世界経済は、現在をピークに減速していくという考え方が一般的だ。2019年は、中国以外のBRICsや中南米、中東、北アフリカなどを除く世界中のどの地域でも、GDP成長率が2018年を下回ると予想されている。アメリカ株式市場では、近いうちに第2のブラックマンデーとなる突然の大暴落が起きると懸念されている。
さらには、米中貿易戦争を始めとした政治リスクの高まりも、景気減速の要因のひとつだ。中国経済の停滞も世界に波及していくだろう。それに加え、IT産業の伸び悩み、原油価格の急落、ドル高の進行なども景気減速の要因といえる。
その中で、空前の好景気を迎えているのが日本だ。製造業では電気機器、非製造業では通信が好調で、化学、石油、商社も伸びている。もちろん、サービス業も伸びている。だが、これは、人手不足により、人材を提供する会社が好調なだけというのが実情だ。日本はこのように好景気ではあるものの、世界の政情不安を考えると、経営者のあいだでは、景気の先行きに懸念の声も強まっている。
日本の企業は過去最高の好景気を迎え、経済的には余裕がある。しかし、現在の日本企業は、体力はあっても経営力がない。
2018年12月、日立製作所がスイスの重電大手アセア・ブラウン・ボベリ(ABB)グループの送配電部門などを買収する方向に話がまとまったことが明らかになった。ABBは、世界で最も競争力のある多国籍企業のひとつだ。
規模では、ABBが国内での展開にとどまっている日立を大きく上回る。事業内容や規模で劣っている側の企業が買収を行っても、パワーバランスが逆転するのは目に見えている。グローバル企業を運営する能力は、親会社となる日本企業側にはないためだ。この場合は、ABBが日立の親会社になったほうが経営はうまくいくと大前氏は見ている。
日本には出来上がった新体制・新会社をマネージできる人材がいない。日産自動車や武田薬品工業では、役員に他国から招いた経営者を据えて起死回生を果たした。しかし、それを引き継げる日本人が社内で育っていない。これは日本企業の大きな問題である。
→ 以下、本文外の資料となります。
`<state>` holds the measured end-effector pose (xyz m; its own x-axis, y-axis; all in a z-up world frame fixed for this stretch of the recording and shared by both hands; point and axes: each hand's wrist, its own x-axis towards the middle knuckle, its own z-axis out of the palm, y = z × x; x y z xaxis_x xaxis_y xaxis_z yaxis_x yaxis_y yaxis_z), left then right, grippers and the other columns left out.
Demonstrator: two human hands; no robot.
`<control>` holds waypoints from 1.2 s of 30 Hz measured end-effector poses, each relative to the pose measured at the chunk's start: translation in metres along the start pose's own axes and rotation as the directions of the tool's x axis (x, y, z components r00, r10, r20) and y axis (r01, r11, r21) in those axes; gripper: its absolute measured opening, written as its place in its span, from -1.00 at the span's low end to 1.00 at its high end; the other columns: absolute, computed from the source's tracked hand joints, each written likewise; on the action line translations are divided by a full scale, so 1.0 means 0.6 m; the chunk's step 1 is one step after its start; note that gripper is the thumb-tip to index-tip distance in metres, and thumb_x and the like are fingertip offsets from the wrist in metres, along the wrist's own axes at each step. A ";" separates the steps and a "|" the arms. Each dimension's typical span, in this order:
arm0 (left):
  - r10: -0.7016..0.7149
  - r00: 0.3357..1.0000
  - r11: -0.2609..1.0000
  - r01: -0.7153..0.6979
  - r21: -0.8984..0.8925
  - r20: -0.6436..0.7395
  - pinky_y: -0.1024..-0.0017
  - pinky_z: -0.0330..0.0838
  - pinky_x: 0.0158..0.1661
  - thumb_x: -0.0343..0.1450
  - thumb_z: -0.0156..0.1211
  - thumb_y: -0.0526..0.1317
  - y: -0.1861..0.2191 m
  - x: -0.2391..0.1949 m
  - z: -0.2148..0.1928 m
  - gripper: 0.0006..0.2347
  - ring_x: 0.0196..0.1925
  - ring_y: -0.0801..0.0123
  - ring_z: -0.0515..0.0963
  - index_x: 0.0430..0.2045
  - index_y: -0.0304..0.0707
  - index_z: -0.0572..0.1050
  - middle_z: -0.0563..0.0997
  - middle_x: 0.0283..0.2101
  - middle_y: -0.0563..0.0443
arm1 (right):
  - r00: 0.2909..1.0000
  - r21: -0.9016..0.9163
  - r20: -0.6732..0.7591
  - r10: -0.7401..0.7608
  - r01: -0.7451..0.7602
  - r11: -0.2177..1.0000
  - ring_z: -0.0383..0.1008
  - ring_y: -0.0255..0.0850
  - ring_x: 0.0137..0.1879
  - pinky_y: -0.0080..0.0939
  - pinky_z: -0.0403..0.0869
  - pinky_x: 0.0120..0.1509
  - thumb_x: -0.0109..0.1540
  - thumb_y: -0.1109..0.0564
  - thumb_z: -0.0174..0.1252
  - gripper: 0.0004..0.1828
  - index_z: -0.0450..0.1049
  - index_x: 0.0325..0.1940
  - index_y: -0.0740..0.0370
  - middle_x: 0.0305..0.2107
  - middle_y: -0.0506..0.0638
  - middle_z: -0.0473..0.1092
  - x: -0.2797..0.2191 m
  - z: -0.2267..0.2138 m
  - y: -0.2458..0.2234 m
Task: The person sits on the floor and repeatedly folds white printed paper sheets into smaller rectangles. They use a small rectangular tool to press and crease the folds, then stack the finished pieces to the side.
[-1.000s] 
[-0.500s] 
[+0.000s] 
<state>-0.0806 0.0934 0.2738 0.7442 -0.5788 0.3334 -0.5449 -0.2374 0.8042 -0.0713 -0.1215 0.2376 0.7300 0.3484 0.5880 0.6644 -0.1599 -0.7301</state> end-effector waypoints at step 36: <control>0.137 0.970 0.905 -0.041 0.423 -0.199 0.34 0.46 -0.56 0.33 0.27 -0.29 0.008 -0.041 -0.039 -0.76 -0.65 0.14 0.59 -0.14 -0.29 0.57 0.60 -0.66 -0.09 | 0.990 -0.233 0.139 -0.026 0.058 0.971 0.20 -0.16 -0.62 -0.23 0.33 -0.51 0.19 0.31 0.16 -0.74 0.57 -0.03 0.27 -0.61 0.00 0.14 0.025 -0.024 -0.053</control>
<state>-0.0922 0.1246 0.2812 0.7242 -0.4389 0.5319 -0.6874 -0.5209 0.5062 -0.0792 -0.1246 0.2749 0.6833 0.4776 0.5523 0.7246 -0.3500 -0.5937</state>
現在の国際社会は、主導国なき「Gゼロ」の世界から、アメリカが国際秩序を破壊し始めた「Gマイナス1」の世界へと移行しつつある。それは、世界中の国々に「自国ファースト」、すなわち「Me First」の価値観が蔓延する世界である。
また、国家モデル自体にも変容が見られる。これまで理想とされてきた西欧型民主主義国家が衰退し、独裁型国家が台頭。世界のバランスが崩れつつあるのだ。
さらには、スマホを中心としたデジタル技術が、国家観さえも変化させている。その背景には、米中企業が加速させる「デジタル・ディスラプション」がある。現在は、ビジネスの展開について、これまでのように「国」を中心に考えられなくなった。どんなに優れたサービスも、スマホのエコシステムを利用して、瞬時に世界化しなければ手遅れになる時代なのだ。
今後は、「Me First」、「国家モデルの変容」、「デジタル・ディスラプション」という3つの軸で、これまでとは異なる方法で世界を見ていかなければならない。
現在の国際社会を揺るがしているのは、トランプ大統領だ。彼は「アメリカ・ファースト」を掲げている。だが、それは実のところ、「トランプ・ファースト」、すなわち「Me First」にすぎない。